Admission Control is always a difficult topic when I talk to customers. It seems that many people still don’t fully grasp the concept, or simply misunderstand how it works. To be honest, I can’t blame them. It doesn’t always make sense when you think things through. Most recently for Admission Control we introduced a mechanism in which you can specify what the “tolerated performance loss” should be for any given VM. This isn’t really admission control unfortunately as it doesn’t stop you from powering on new VMs, it does, however, warn you if you reach the threshold where a host failure would lead to the specified performance degradation.

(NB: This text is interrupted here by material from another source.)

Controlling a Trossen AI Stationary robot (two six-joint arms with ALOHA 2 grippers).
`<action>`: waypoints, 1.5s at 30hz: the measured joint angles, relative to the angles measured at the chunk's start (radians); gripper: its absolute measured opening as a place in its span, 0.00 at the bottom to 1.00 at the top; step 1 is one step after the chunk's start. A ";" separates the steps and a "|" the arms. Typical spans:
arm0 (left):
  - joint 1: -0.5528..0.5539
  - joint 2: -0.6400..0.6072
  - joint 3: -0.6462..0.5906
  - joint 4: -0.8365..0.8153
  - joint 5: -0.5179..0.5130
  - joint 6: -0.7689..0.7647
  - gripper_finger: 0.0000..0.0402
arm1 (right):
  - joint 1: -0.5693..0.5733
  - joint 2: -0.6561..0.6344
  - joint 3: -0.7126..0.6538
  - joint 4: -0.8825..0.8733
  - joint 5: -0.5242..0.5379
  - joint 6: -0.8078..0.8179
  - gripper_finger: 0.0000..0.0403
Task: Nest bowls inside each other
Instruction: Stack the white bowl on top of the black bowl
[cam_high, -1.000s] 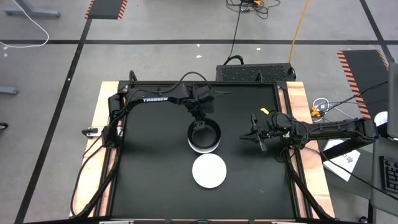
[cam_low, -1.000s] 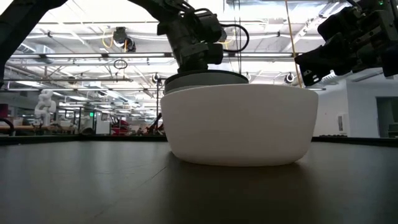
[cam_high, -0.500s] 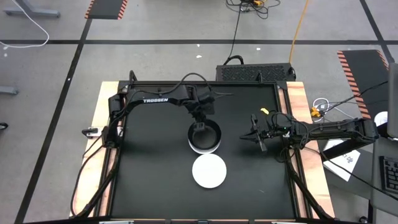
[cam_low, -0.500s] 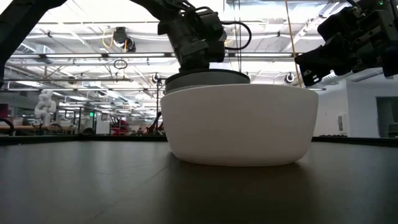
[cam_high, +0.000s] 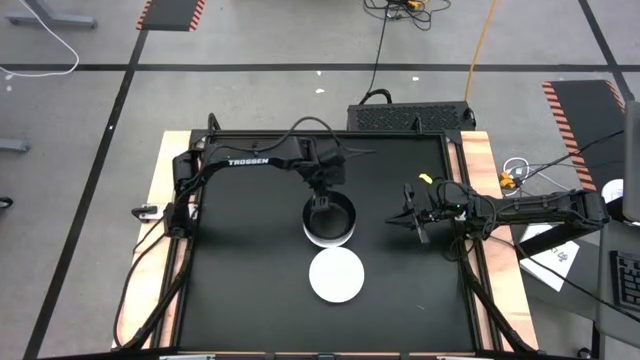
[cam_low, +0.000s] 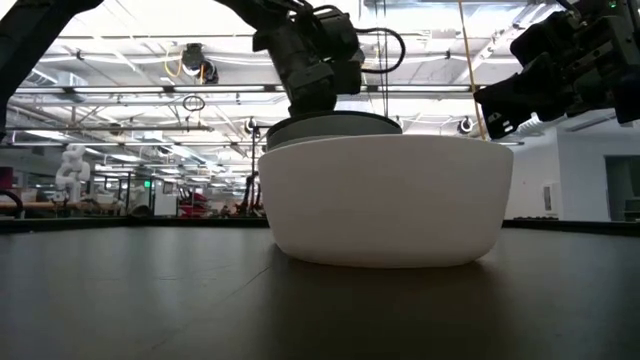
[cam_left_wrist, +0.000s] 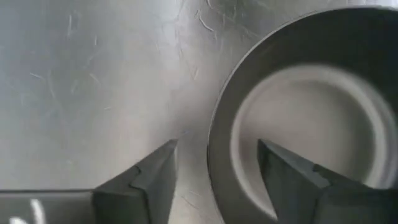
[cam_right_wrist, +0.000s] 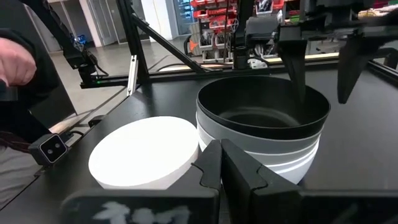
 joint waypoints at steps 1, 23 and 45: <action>0.000 0.000 0.009 -0.008 0.000 0.002 0.56 | 0.000 0.000 0.000 0.000 0.000 0.000 0.00; -0.034 -0.205 0.098 -0.065 0.058 0.035 0.18 | 0.000 0.000 -0.058 0.053 -0.001 0.017 0.00; -0.037 -1.043 -0.971 0.825 0.061 -0.206 0.00 | 0.000 -0.007 -0.103 0.185 -0.001 0.034 0.00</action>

After various discussion with the HA team over the past couple of years, we are now exploring what we can change about Admission Control to give you more options as a user to ensure VMs are not only restarted but also receive the resources you expect them to receive. As such, the HA team is proposing 3 different ways of doing Admission Control, and we would like to have your feedback on this potential change:
- Admission Control based on reserved resources and VM overheads
This is what you have today, nothing changes here. We use the static reservations and ensure that all VMs can be powered on!
- Admission Control based on consumed resources
This is similar to the “performance degradation tolerated” option. We will look at the average consumed CPU and Memory resources, let’s say past 24 hours), and base our admission control calculations on that. This will allow you to guarantee performance for workloads to be similar after a failure.
- Admission Control based on configured resources
This is a static way of doing admission control similar to the first. The only difference is that here Admission Control will do the calculations based on the resources configured. So if you configured a VM with 24GB of memory, then we will do the math with 24GB of memory for that VM. The big advantage, of course, is that the VMs will always be able to claim the resources they have assigned.
In our opinion, adding these options should help to ensure that VMs will receive the resources you (or your customers) would expect them to get. Please help us by leaving a comment/providing feedback. If you agree that this would be helpful then let us know, if you have serious concerns then we would also like to know. Please help shape the future of HA!
Don Bessee says
Thanks for asking!
I favor the third option with a caveat; allow the overprovisioning level for cpu and memory (seperately) to be tolerated by the cluster to be set as part of HA settings. This would allow for the most control and transparency. The overprovisioning level would have to be applied to the level of resource failure selected (number of hosts or percent of cluster resource) for this to work right. If the message refusing to start, vMotion, etc. would also specify which resource was exeeded it would create a very positive control for the admin as well.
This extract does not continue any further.